**Study material:**

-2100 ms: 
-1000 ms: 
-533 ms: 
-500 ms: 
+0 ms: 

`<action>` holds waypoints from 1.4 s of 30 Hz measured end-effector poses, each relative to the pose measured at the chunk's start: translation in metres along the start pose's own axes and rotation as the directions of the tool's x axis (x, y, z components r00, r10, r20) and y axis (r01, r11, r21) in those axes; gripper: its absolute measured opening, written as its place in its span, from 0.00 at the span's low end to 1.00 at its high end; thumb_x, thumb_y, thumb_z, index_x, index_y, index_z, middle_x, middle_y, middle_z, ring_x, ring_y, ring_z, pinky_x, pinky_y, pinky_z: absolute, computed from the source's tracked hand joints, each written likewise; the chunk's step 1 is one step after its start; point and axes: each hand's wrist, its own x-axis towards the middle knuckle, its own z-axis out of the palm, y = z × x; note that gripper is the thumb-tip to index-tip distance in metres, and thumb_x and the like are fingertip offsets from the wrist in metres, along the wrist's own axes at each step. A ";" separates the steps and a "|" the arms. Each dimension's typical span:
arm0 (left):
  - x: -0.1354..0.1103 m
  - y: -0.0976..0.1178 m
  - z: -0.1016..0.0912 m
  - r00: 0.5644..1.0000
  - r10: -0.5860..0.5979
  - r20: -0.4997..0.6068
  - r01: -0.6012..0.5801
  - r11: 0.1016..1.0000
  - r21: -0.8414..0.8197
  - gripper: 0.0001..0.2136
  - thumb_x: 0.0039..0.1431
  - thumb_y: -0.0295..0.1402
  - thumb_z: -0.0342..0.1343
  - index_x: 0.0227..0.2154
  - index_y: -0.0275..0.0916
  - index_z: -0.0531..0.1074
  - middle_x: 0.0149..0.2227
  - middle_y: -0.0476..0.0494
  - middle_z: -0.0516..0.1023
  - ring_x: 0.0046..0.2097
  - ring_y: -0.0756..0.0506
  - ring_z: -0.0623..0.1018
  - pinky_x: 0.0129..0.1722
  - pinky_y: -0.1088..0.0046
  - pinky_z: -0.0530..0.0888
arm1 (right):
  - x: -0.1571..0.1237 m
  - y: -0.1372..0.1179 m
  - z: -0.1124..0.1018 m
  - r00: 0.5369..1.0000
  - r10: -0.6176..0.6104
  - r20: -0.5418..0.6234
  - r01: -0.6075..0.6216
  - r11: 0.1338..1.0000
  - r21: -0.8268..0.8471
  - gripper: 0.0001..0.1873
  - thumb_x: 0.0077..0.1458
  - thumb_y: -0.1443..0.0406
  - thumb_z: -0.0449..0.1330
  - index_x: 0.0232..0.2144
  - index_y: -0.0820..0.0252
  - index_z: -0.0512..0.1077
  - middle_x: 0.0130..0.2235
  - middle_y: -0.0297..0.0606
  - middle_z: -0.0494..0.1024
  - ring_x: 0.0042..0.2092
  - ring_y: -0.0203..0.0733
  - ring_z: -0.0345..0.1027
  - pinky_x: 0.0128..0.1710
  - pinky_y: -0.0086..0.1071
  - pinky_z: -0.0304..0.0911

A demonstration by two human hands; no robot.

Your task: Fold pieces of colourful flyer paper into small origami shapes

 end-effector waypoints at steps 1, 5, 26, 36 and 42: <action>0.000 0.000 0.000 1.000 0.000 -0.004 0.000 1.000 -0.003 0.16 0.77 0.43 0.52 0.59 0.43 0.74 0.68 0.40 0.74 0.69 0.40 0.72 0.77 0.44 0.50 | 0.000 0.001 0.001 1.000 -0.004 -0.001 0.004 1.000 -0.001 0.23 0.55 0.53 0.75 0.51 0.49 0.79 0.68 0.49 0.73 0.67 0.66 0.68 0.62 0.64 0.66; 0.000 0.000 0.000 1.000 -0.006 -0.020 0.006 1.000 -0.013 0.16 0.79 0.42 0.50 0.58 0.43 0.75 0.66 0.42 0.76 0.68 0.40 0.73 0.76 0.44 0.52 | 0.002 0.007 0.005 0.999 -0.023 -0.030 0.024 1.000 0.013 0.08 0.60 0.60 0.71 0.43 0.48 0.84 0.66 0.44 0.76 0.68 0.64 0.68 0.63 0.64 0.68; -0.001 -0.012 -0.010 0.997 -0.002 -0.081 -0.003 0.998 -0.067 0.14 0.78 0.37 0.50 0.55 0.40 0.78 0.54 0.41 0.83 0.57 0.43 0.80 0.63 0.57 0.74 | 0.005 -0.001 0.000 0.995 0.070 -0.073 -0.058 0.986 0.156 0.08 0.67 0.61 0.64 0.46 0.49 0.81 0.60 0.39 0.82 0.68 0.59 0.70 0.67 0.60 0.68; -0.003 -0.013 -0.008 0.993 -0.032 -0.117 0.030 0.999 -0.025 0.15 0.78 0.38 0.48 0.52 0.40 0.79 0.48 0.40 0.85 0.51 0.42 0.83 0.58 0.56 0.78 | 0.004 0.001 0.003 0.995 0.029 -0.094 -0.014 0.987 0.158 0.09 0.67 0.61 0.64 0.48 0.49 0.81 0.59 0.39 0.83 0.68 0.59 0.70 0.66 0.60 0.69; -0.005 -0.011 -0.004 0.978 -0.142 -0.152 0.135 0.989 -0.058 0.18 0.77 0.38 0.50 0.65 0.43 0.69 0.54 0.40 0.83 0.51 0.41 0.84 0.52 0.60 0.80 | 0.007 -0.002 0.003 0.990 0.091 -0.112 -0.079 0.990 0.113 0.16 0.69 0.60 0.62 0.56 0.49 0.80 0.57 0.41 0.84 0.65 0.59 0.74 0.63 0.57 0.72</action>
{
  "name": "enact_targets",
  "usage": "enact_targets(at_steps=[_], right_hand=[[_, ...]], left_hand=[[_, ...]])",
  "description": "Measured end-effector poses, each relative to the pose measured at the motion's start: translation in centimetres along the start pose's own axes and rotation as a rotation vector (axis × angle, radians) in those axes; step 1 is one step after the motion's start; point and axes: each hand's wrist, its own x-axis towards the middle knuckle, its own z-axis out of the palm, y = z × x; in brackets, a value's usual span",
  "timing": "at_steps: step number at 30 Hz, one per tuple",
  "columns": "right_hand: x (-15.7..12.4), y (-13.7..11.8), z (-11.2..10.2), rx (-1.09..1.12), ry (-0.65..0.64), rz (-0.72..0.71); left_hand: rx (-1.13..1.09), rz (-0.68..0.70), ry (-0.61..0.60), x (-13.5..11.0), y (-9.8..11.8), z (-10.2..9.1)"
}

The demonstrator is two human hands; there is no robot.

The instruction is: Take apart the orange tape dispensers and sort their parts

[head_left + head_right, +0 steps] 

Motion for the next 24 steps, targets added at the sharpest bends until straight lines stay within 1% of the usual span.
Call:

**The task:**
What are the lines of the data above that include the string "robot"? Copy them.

**Answer section:**
A demonstration by two human hands; no robot.
The demonstrator is two human hands; there is no robot.

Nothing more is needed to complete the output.